The reply should contain every entry exactly as given, with no pictures in it.

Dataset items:
--------------------------------

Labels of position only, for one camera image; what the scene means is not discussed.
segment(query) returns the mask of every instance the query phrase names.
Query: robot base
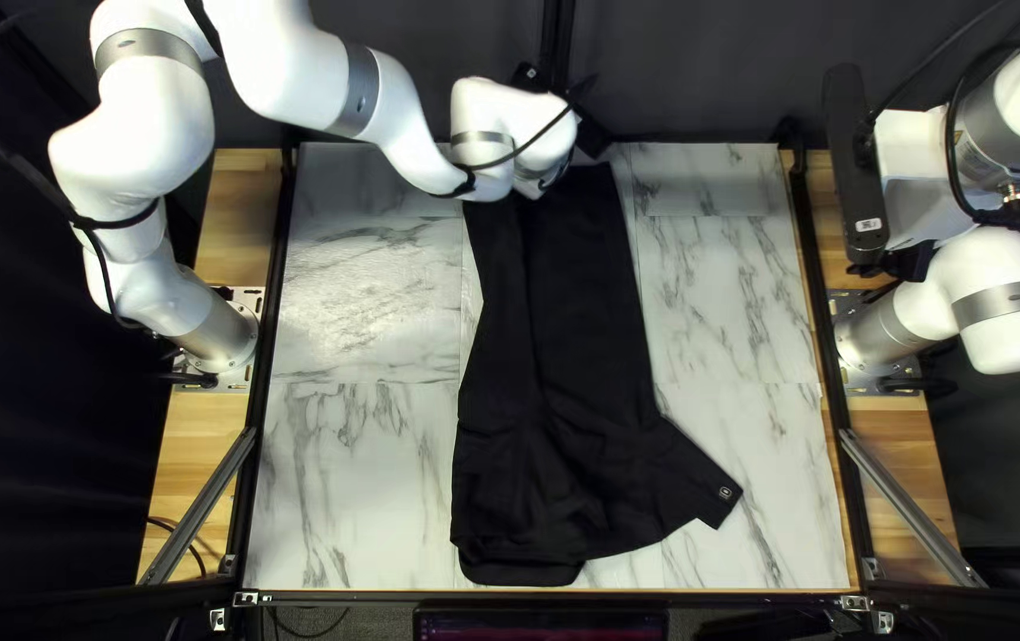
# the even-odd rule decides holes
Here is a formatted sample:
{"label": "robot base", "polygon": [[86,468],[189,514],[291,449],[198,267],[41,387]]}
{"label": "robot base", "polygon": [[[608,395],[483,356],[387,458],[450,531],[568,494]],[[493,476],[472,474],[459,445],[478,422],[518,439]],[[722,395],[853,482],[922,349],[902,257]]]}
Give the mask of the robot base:
{"label": "robot base", "polygon": [[217,374],[217,386],[204,388],[196,384],[175,384],[174,389],[188,392],[198,392],[198,394],[248,394],[252,385],[252,365],[256,360],[257,334],[261,324],[261,313],[265,303],[264,287],[233,287],[227,286],[227,290],[233,292],[233,300],[230,305],[241,312],[249,325],[249,354],[244,361],[237,362],[212,362],[196,359],[194,356],[182,354],[174,358],[172,371],[182,374]]}
{"label": "robot base", "polygon": [[[862,295],[869,290],[827,290],[830,314],[845,315],[857,313],[862,302]],[[891,381],[920,379],[921,367],[917,356],[906,356],[889,366],[891,373],[885,377],[868,374],[857,367],[848,365],[843,358],[838,359],[838,368],[844,374],[844,387],[847,396],[918,396],[917,389],[896,389],[881,391],[878,388],[880,379]]]}

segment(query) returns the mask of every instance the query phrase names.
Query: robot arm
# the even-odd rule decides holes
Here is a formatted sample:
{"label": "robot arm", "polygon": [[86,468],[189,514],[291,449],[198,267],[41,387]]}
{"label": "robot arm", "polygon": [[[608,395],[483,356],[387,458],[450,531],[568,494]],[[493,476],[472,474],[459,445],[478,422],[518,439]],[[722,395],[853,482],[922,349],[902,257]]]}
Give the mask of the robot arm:
{"label": "robot arm", "polygon": [[[467,181],[435,145],[411,76],[392,56],[319,31],[306,0],[211,0],[204,7],[220,36],[233,86],[252,110],[377,145],[407,182],[430,194],[450,194]],[[551,94],[462,79],[451,96],[452,145],[465,164],[489,162],[565,108]],[[517,158],[519,166],[526,176],[556,169],[575,136],[574,115],[567,112]],[[460,197],[505,197],[515,164],[477,170],[474,191]]]}
{"label": "robot arm", "polygon": [[[211,0],[238,93],[270,118],[377,145],[407,181],[452,194],[470,175],[431,139],[411,77],[395,58],[317,30],[305,0]],[[120,221],[189,180],[214,146],[214,119],[201,63],[216,57],[183,0],[105,0],[90,22],[101,105],[55,133],[50,164],[78,213]],[[468,78],[452,94],[452,144],[468,165],[510,153],[566,109],[538,95]],[[551,183],[573,147],[565,114],[516,158],[474,169],[460,197],[494,201],[511,186]],[[84,245],[90,294],[105,311],[108,285],[118,314],[186,348],[198,368],[244,366],[255,319],[234,309],[186,267],[165,237],[164,204],[145,220],[95,232]],[[105,256],[104,282],[96,252]]]}
{"label": "robot arm", "polygon": [[[845,362],[885,375],[903,356],[958,334],[974,367],[1020,372],[1020,234],[977,227],[950,194],[945,107],[886,110],[874,127],[888,249],[937,241],[924,282],[902,283],[836,324]],[[1020,200],[1020,53],[959,104],[957,179],[973,206]]]}

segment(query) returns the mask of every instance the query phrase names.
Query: pant leg
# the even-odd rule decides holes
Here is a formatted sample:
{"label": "pant leg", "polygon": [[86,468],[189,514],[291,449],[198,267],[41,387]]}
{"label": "pant leg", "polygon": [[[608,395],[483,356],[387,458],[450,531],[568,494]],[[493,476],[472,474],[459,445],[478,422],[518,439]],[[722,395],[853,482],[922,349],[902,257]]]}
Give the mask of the pant leg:
{"label": "pant leg", "polygon": [[459,391],[451,541],[463,574],[491,585],[565,585],[603,524],[552,438],[538,385],[518,212],[509,199],[467,203],[486,299]]}
{"label": "pant leg", "polygon": [[613,174],[572,167],[521,214],[533,353],[561,454],[603,500],[590,558],[716,528],[742,489],[660,415]]}

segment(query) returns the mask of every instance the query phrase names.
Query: marble tile
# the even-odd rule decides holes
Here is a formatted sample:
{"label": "marble tile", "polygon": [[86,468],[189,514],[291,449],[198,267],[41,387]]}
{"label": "marble tile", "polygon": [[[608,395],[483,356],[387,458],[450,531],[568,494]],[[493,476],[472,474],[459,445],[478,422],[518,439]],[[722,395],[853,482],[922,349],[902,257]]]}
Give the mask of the marble tile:
{"label": "marble tile", "polygon": [[788,216],[634,216],[653,378],[819,380]]}
{"label": "marble tile", "polygon": [[245,584],[451,590],[457,390],[273,384]]}
{"label": "marble tile", "polygon": [[[441,150],[450,152],[450,145]],[[374,145],[303,143],[299,153],[298,208],[325,216],[462,215],[461,201],[434,198],[404,181]]]}
{"label": "marble tile", "polygon": [[[775,215],[748,211],[729,186],[746,191],[774,149],[703,147],[624,146],[612,162],[628,176],[617,188],[661,408],[746,497],[719,531],[688,524],[557,590],[846,586],[786,197]],[[712,168],[732,152],[737,174]],[[715,177],[710,197],[683,193],[690,170]],[[460,203],[407,193],[356,145],[306,145],[299,176],[245,583],[488,589],[450,543],[458,380],[482,303]]]}
{"label": "marble tile", "polygon": [[661,410],[744,488],[719,528],[661,542],[669,589],[839,589],[844,533],[818,385],[657,386]]}
{"label": "marble tile", "polygon": [[772,144],[619,145],[610,164],[640,215],[789,215]]}
{"label": "marble tile", "polygon": [[460,217],[296,210],[274,380],[458,381],[461,256]]}
{"label": "marble tile", "polygon": [[470,246],[465,219],[462,224],[462,304],[460,312],[459,373],[467,373],[470,347],[474,344],[474,333],[478,329],[478,316],[482,312],[482,284],[478,281],[478,267],[474,264],[474,252]]}

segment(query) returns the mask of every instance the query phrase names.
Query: wooden table
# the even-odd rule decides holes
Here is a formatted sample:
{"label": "wooden table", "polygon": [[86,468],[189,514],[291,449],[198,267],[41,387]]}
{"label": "wooden table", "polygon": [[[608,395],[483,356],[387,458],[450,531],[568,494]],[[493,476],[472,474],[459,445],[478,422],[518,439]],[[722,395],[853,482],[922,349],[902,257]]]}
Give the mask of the wooden table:
{"label": "wooden table", "polygon": [[[792,156],[783,152],[784,166]],[[827,289],[873,289],[885,278],[862,280],[846,274],[842,213],[834,198],[833,175],[827,152],[809,154],[808,182],[815,208],[816,237]],[[213,285],[263,285],[272,247],[279,189],[279,152],[276,150],[217,150],[214,177],[205,206],[197,272]],[[154,482],[151,515],[176,522],[245,426],[248,396],[194,394],[175,391],[162,438],[158,476]],[[932,439],[930,415],[923,397],[855,398],[851,421],[874,455],[955,544],[954,519]],[[828,450],[834,485],[842,505],[842,486],[834,458],[826,405]],[[228,536],[233,489],[225,492],[199,533],[194,545],[210,573],[215,572]],[[899,581],[948,583],[939,565],[921,548],[892,507],[877,490],[866,487],[867,511],[874,550],[889,578]],[[844,533],[849,535],[844,506]],[[157,554],[168,533],[149,526],[143,542],[140,575]],[[858,585],[855,559],[848,546],[851,584]],[[199,576],[187,553],[170,581]]]}

--------------------------------

Answer to the exercise:
Labels of position only, for one camera image; what the scene means is not discussed.
segment(query) returns the mask of every instance the query phrase names.
Query: robot base
# the even-odd rule decides holes
Here is a formatted sample:
{"label": "robot base", "polygon": [[86,468],[189,514],[291,449],[198,267],[41,387]]}
{"label": "robot base", "polygon": [[[608,395],[483,356],[387,458],[450,531],[568,494]],[[493,476],[472,474],[459,445],[478,422],[518,439]],[[722,395],[853,482],[922,349],[902,257]]]}
Give the mask of the robot base:
{"label": "robot base", "polygon": [[217,374],[217,386],[204,388],[196,384],[175,384],[174,389],[188,392],[198,392],[198,394],[248,394],[252,385],[252,365],[256,360],[257,334],[261,324],[261,313],[265,303],[264,287],[233,287],[227,286],[227,290],[233,292],[233,300],[230,305],[241,312],[249,325],[249,354],[244,361],[237,362],[212,362],[196,359],[194,356],[182,354],[174,358],[172,371],[182,374]]}
{"label": "robot base", "polygon": [[[862,295],[869,290],[827,290],[830,314],[845,315],[857,313],[862,302]],[[891,381],[920,379],[921,367],[917,356],[906,356],[889,366],[891,373],[885,377],[868,374],[857,367],[848,365],[843,358],[838,359],[838,368],[844,374],[844,387],[847,396],[918,396],[917,389],[896,389],[881,391],[878,388],[880,379]]]}

segment(query) returns the mask of every instance the query phrase names.
Query: robot arm
# the even-odd rule decides holes
Here is a formatted sample:
{"label": "robot arm", "polygon": [[86,468],[189,514],[291,449],[198,267],[41,387]]}
{"label": "robot arm", "polygon": [[[608,395],[483,356],[387,458],[450,531],[568,494]],[[493,476],[472,474],[459,445],[478,422],[518,439]],[[722,395],[853,482],[922,349],[902,257]]]}
Give the mask of the robot arm:
{"label": "robot arm", "polygon": [[[467,181],[435,145],[411,76],[392,56],[319,31],[306,0],[211,0],[204,7],[220,36],[233,86],[252,110],[377,145],[407,182],[430,194],[450,194]],[[551,94],[462,79],[451,96],[452,145],[465,164],[489,162],[565,108]],[[517,158],[519,166],[526,176],[556,169],[575,136],[574,115],[567,112]],[[460,197],[505,197],[515,164],[477,170],[474,191]]]}
{"label": "robot arm", "polygon": [[[211,0],[238,93],[270,118],[377,145],[407,181],[452,194],[470,175],[431,139],[411,77],[395,58],[317,30],[305,0]],[[120,221],[189,180],[214,146],[214,119],[201,63],[216,57],[183,0],[105,0],[90,22],[101,105],[55,133],[50,164],[78,213]],[[468,78],[452,94],[452,144],[468,165],[510,153],[566,109],[538,95]],[[551,183],[573,147],[565,114],[516,158],[474,169],[460,197],[494,201],[511,186]],[[84,245],[90,294],[105,311],[108,285],[118,314],[186,348],[198,368],[244,366],[255,319],[234,309],[186,267],[165,237],[164,204],[145,220],[95,232]],[[105,256],[104,282],[96,252]]]}
{"label": "robot arm", "polygon": [[[845,362],[885,375],[903,356],[958,334],[974,367],[1020,372],[1020,234],[977,227],[950,194],[945,107],[886,110],[874,127],[888,249],[937,241],[924,282],[902,283],[836,324]],[[1020,200],[1020,53],[959,104],[957,179],[973,206]]]}

segment(query) returns the mask of every instance the query phrase names.
Query: pant leg
# the even-odd rule decides holes
Here is a formatted sample:
{"label": "pant leg", "polygon": [[86,468],[189,514],[291,449],[198,267],[41,387]]}
{"label": "pant leg", "polygon": [[[608,395],[483,356],[387,458],[450,531],[568,494]],[[493,476],[472,474],[459,445],[478,422],[518,439]],[[722,395],[853,482],[922,349],[902,257]]]}
Give the mask of the pant leg:
{"label": "pant leg", "polygon": [[459,391],[451,541],[463,574],[491,585],[565,585],[603,524],[552,438],[538,385],[518,212],[509,199],[467,203],[486,299]]}
{"label": "pant leg", "polygon": [[613,174],[572,167],[521,214],[533,353],[561,454],[603,500],[590,558],[716,528],[742,489],[660,415]]}

segment(query) returns the mask of every instance the query phrase names.
Query: marble tile
# the even-odd rule decides holes
Here is a formatted sample:
{"label": "marble tile", "polygon": [[86,468],[189,514],[291,449],[198,267],[41,387]]}
{"label": "marble tile", "polygon": [[[608,395],[483,356],[387,458],[450,531],[568,494]],[[493,476],[472,474],[459,445],[478,422],[518,439]],[[722,395],[853,482],[922,349],[902,257]]]}
Give the mask of the marble tile:
{"label": "marble tile", "polygon": [[788,216],[634,216],[653,378],[819,380]]}
{"label": "marble tile", "polygon": [[245,584],[451,590],[457,390],[273,384]]}
{"label": "marble tile", "polygon": [[[441,150],[450,152],[450,145]],[[374,145],[303,143],[299,153],[298,208],[325,216],[462,215],[461,201],[434,198],[404,181]]]}
{"label": "marble tile", "polygon": [[[775,215],[748,211],[729,186],[746,191],[774,149],[703,147],[624,146],[612,162],[628,176],[617,188],[661,408],[746,497],[719,531],[688,524],[557,590],[846,586],[786,197]],[[712,168],[732,152],[737,174]],[[715,177],[710,197],[683,193],[690,170]],[[460,203],[407,193],[356,145],[306,145],[299,176],[245,583],[488,589],[450,543],[458,380],[482,303]]]}
{"label": "marble tile", "polygon": [[661,410],[744,488],[719,528],[661,542],[669,589],[839,589],[844,533],[818,385],[657,386]]}
{"label": "marble tile", "polygon": [[772,144],[619,145],[610,164],[640,215],[789,215]]}
{"label": "marble tile", "polygon": [[460,217],[296,210],[274,380],[458,381],[461,256]]}
{"label": "marble tile", "polygon": [[470,246],[465,219],[462,224],[462,304],[460,312],[459,373],[467,373],[470,347],[474,344],[474,333],[478,329],[478,316],[482,312],[482,284],[478,281],[478,267],[474,264],[474,252]]}

segment(query) returns the mask of every instance the query phrase names.
Query: wooden table
# the even-odd rule decides holes
Here is a formatted sample:
{"label": "wooden table", "polygon": [[86,468],[189,514],[291,449],[198,267],[41,387]]}
{"label": "wooden table", "polygon": [[[608,395],[483,356],[387,458],[450,531],[568,494]],[[493,476],[472,474],[459,445],[478,422],[518,439]],[[722,395],[853,482],[922,349],[902,257]]]}
Give the mask of the wooden table:
{"label": "wooden table", "polygon": [[[792,156],[783,152],[784,166]],[[827,289],[873,289],[885,278],[862,280],[846,274],[842,213],[834,198],[833,175],[827,152],[809,154],[808,182],[815,208],[816,237]],[[213,285],[263,285],[272,247],[279,189],[279,152],[276,150],[217,150],[214,177],[205,206],[197,272]],[[154,482],[151,515],[176,522],[245,426],[248,396],[194,394],[175,391],[162,438],[158,476]],[[932,439],[930,415],[923,397],[855,398],[851,421],[874,455],[955,544],[954,519]],[[828,450],[834,485],[842,505],[842,486],[834,458],[826,405]],[[228,536],[233,489],[225,492],[199,533],[194,545],[210,573],[215,572]],[[899,581],[948,583],[939,565],[921,548],[892,507],[877,490],[866,487],[867,511],[874,550],[889,578]],[[844,533],[849,535],[844,506]],[[157,554],[168,533],[149,526],[143,542],[140,575]],[[858,585],[855,559],[848,546],[851,584]],[[199,576],[187,553],[170,581]]]}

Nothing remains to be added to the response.